Je n'ai pas conscience de ce qui est en train de se passer. Ce n'est pas rien après tout, l'hôpital. Je ne réalise pas réellement je pense. J'ignore comment ce sera, j'ignore si mon cas va m'amener jusqu'à là-bas. Je ne sais plus où j'en suis.
Et j'en rigole de peur d'avoir à en pleurer. Pour retenir mes larmes et mes joues tremblantes, un sourire se dessine sur mon visage. Ce n'est pas de l'insolence, juste un moyen de protection parmi tant d'autres. Mais si je ne m'autorise pas à pleurer en thérapie, alors je ne pourrais jamais pleurer nulle part. Je fais déjà de gros efforts, quelques larmes coulent quand je suis seule, mais ce n'est pas suffisant.
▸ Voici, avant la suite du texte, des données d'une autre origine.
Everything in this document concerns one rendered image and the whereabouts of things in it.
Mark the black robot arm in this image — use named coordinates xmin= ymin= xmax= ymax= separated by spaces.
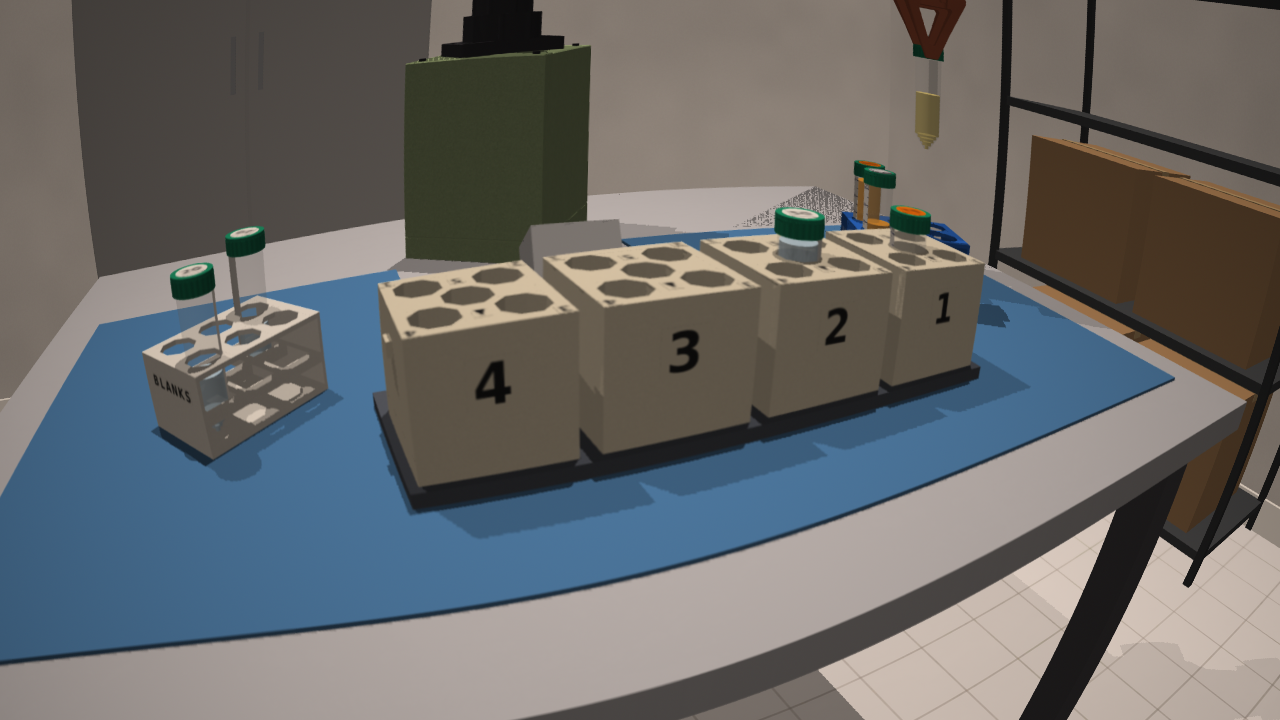
xmin=442 ymin=0 xmax=564 ymax=58

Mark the beige tube rack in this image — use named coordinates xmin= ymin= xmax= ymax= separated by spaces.
xmin=142 ymin=299 xmax=328 ymax=460

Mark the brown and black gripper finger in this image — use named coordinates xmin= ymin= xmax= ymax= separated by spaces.
xmin=893 ymin=0 xmax=948 ymax=46
xmin=904 ymin=0 xmax=966 ymax=60

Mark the blue bench mat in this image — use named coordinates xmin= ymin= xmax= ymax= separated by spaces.
xmin=0 ymin=270 xmax=1175 ymax=665

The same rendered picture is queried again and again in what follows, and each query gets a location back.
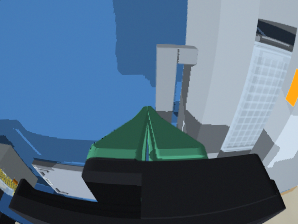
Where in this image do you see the blue open-top box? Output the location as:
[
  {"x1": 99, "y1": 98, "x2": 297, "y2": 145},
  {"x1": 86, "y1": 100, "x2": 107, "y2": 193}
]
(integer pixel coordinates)
[{"x1": 0, "y1": 184, "x2": 62, "y2": 224}]

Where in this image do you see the blue bench mat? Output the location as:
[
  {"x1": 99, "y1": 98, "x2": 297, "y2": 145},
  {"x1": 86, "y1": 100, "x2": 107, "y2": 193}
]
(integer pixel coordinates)
[{"x1": 0, "y1": 0, "x2": 188, "y2": 188}]

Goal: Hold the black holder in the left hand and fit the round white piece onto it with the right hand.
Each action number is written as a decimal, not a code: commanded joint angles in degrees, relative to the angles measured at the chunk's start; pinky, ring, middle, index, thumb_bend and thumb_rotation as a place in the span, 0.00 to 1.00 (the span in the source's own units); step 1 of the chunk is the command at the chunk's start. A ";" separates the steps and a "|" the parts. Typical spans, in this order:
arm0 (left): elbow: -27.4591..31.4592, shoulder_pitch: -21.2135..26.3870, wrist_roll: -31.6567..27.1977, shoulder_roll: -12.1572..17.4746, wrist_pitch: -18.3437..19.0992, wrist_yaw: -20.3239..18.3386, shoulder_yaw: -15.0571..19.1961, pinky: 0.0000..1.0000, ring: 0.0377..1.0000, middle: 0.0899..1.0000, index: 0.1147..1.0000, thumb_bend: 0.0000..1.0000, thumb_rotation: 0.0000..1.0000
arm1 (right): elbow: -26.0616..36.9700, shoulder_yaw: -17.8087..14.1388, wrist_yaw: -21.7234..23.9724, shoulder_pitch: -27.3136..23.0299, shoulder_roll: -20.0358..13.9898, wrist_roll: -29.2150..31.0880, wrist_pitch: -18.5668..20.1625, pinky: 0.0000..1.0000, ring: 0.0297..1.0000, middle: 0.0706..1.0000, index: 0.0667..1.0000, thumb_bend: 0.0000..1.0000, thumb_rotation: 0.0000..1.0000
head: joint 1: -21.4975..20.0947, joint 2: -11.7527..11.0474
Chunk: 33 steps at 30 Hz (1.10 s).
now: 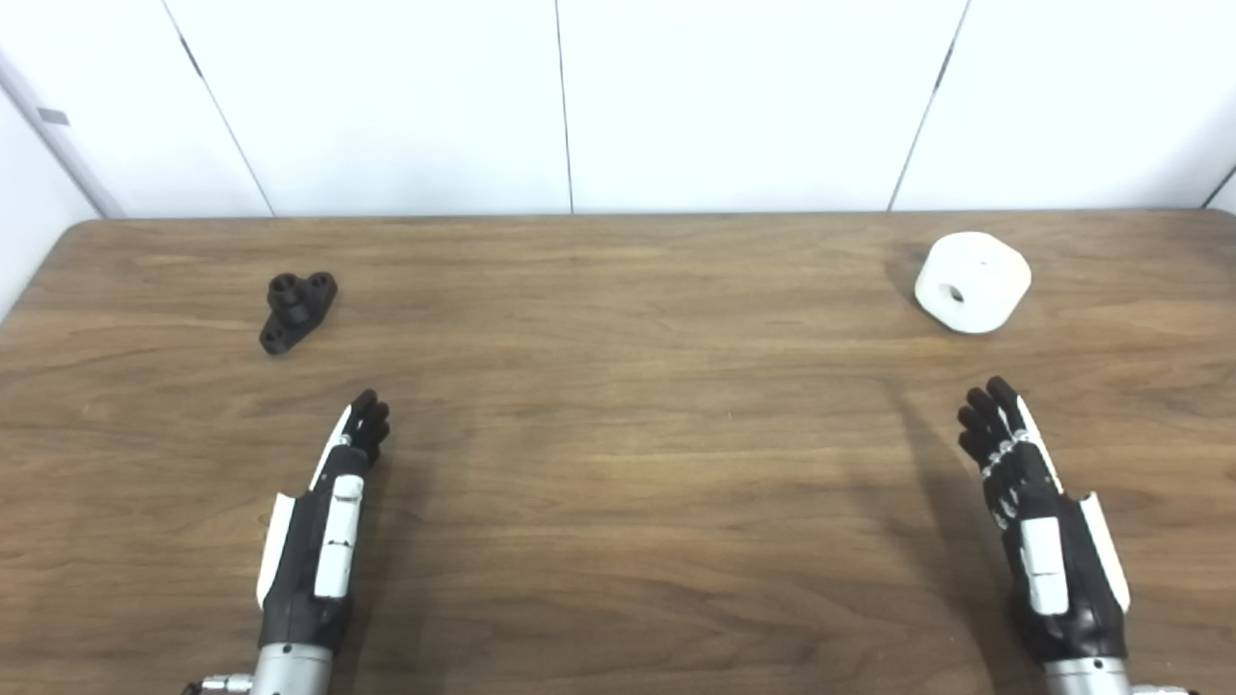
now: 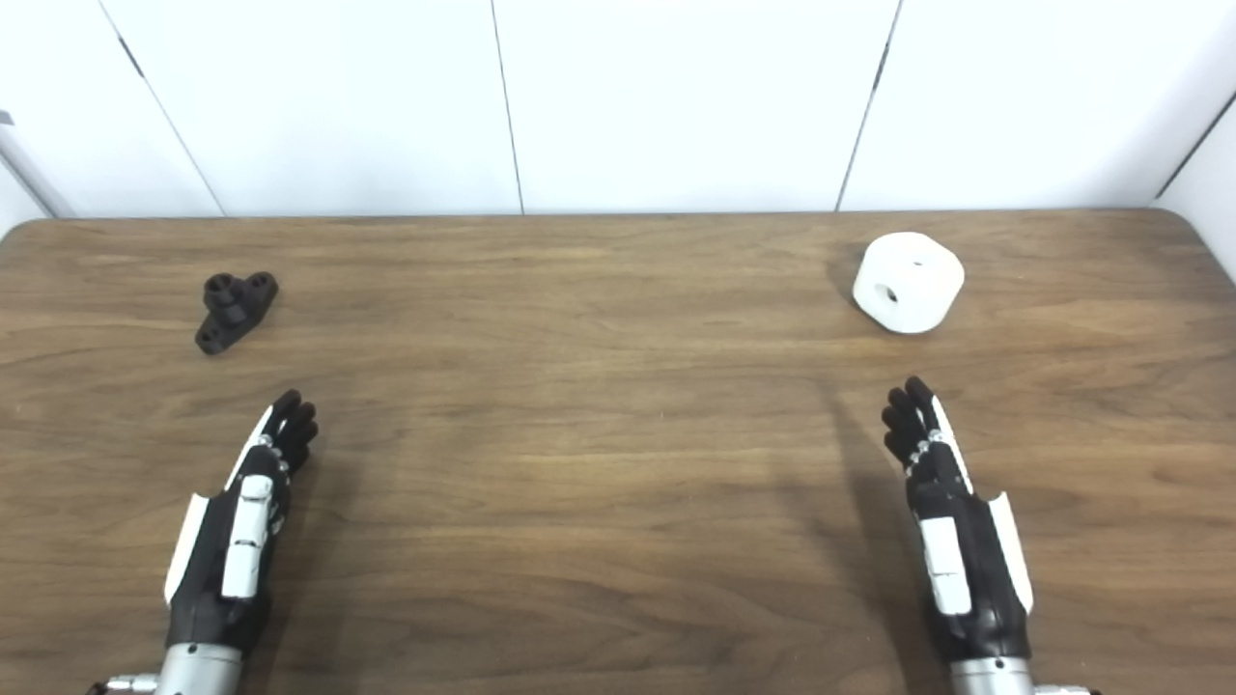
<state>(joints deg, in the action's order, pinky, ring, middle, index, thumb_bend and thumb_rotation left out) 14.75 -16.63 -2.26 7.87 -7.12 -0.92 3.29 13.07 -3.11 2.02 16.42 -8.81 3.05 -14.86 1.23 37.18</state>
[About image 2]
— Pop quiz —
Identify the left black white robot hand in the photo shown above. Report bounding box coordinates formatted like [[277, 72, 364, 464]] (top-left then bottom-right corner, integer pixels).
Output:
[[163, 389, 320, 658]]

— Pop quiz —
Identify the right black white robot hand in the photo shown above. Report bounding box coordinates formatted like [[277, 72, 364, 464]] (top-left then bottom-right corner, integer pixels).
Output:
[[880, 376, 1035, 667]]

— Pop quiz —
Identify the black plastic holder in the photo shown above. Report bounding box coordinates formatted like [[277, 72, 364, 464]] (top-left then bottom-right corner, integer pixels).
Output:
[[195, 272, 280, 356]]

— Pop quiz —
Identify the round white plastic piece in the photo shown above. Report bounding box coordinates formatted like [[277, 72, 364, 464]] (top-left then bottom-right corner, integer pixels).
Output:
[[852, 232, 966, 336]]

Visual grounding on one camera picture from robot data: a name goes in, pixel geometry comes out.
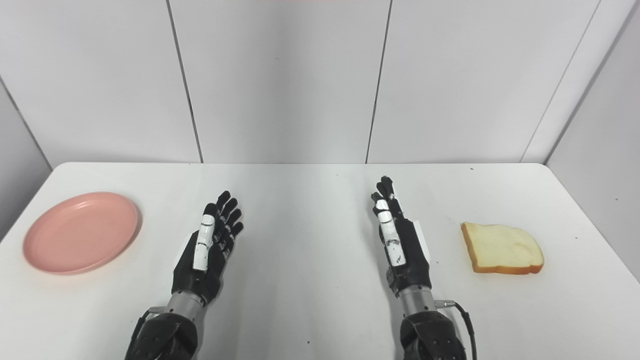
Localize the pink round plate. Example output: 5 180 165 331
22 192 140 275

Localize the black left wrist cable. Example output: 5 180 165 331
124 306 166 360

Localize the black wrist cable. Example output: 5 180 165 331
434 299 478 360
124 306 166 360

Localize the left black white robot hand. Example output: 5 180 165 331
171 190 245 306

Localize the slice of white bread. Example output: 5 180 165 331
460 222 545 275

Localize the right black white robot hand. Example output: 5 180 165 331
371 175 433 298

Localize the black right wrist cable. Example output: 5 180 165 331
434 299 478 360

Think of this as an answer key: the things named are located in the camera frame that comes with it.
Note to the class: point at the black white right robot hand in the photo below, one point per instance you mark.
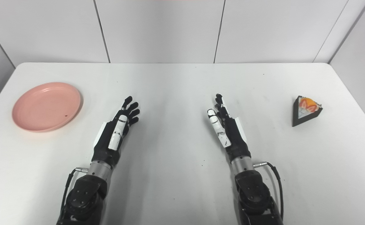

Ce n'est jamais suffisant.
Je veux m'en sortir, je vacillais entre le pour et le contre, je sais ce que je veux maintenant. Je veux relever la tête, ce ne sera pas tous les jours facile, mais je m'en sortirai. J'ignore comment et avec quelle force, mais ca va aller. Je fais confiance à ces gens qui ont reçu ma vie entre leurs mains. Je crois en eux, à défaut de croire en moi. Je m'appuie sur les petits bouts de vie qui me restent, sur les quelques personnes qui ont toujours été là, sur mes parents aussi.
Je m'en prends plein la figure, chaque jour est une épreuve. Mais je n'ai jamais baissé les bras. J'ai été tenté, mais la force que je possède m'a amenée à me battre. Parfois trop, souvent pas assez. Mais la preuve, je suis toujours là.

Les jours se suivent et se ressemblent. J'attends, patiemment, que le téléphone sonne. Ma vie ne tient plus qu'au fil d'un téléphone. Ma survie surtout.
J'ai envie de renaître. De bâtir enfin un chemin solide. J'y crois...

En avoir marre et se laisser abattre sont deux choses différentes.